◆ What to do ◆
Output the data below exactly.

◆ Source material ◆

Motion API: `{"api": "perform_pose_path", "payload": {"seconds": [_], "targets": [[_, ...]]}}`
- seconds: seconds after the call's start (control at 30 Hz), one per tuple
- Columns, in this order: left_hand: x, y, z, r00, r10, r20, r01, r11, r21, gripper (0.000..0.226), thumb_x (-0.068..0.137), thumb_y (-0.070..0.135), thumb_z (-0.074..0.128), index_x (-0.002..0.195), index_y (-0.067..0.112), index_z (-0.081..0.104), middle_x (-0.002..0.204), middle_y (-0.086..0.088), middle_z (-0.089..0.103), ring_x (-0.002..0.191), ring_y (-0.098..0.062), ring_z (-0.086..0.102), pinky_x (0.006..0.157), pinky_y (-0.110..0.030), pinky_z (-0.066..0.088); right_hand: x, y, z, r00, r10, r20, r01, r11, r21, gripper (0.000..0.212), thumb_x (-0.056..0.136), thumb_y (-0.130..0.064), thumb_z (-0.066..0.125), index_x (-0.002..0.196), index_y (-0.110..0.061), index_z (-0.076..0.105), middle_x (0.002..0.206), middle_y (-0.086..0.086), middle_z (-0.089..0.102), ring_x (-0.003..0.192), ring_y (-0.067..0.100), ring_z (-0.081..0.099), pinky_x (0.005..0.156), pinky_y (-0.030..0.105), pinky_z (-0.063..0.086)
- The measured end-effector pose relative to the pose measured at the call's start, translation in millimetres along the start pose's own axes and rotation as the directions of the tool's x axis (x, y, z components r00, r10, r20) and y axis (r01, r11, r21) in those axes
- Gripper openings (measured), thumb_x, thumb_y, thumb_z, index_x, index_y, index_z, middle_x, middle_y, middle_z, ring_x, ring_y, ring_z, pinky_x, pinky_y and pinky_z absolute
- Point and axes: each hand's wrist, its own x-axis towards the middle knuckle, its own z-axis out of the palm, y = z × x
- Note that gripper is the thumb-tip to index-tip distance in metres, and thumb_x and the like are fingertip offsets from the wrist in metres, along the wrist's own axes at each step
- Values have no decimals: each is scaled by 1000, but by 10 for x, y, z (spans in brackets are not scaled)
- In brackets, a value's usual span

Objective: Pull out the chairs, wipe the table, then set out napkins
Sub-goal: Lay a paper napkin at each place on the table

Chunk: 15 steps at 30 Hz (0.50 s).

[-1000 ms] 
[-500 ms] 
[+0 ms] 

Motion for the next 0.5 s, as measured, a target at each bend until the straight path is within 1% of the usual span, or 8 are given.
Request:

◆ Problem solution ◆
Motion API: `{"api": "perform_pose_path", "payload": {"seconds": [_], "targets": [[_, ...]]}}`
- seconds: seconds after the call's start (control at 30 Hz), one per tuple
- Columns, in this order: left_hand: x, y, z, r00, r10, r20, r01, r11, r21, gripper (0.000..0.226), thumb_x (-0.068..0.137), thumb_y (-0.070..0.135), thumb_z (-0.074..0.128), index_x (-0.002..0.195), index_y (-0.067..0.112), index_z (-0.081..0.104), middle_x (-0.002..0.204), middle_y (-0.086..0.088), middle_z (-0.089..0.103), ring_x (-0.002..0.191), ring_y (-0.098..0.062), ring_z (-0.086..0.102), pinky_x (0.006..0.157), pinky_y (-0.110..0.030), pinky_z (-0.066..0.088); right_hand: x, y, z, r00, r10, r20, r01, r11, r21, gripper (0.000..0.212), thumb_x (-0.056..0.136), thumb_y (-0.130..0.064), thumb_z (-0.066..0.125), index_x (-0.002..0.196), index_y (-0.110..0.061), index_z (-0.076..0.105), middle_x (0.002..0.206), middle_y (-0.086..0.086), middle_z (-0.089..0.102), ring_x (-0.003..0.192), ring_y (-0.067..0.100), ring_z (-0.081..0.099), pinky_x (0.005..0.156), pinky_y (-0.030..0.105), pinky_z (-0.063..0.086)
- The measured end-effector pose relative to the pose measured at the call's start, translation in millimetres along the start pose's own axes and rotation as the directions of the tool's x axis (x, y, z components r00, r10, r20) and y axis (r01, r11, r21) in those axes
- Gripper openings (measured), thumb_x, thumb_y, thumb_z, index_x, index_y, index_z, middle_x, middle_y, middle_z, ring_x, ring_y, ring_z, pinky_x, pinky_y and pinky_z absolute
- Point and axes: each hand's wrist, its own x-axis towards the middle knuckle, its own z-axis out of the palm, y = z × x
- Note that gripper is the thumb-tip to index-tip distance in metres, and thumb_x and the like are fingertip offsets from the wrist in metres, along the wrist's own axes at each step
- Values have no decimals: each is scaled by 1000, but by 10 for x, y, z (spans in brackets are not scaled)
- In brackets, a value's usual span

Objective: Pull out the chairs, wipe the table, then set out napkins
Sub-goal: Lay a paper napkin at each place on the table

Chunk: 15 steps at 30 Hz (0.50 s).

[-1000 ms] 
[-500 ms] 
[+0 ms] 

Motion for the next 0.5 s, as measured, a target at each bend until the straight path is within 1% of the usual span, or 8 are given.
Request:

Nothing more remains in this exercise.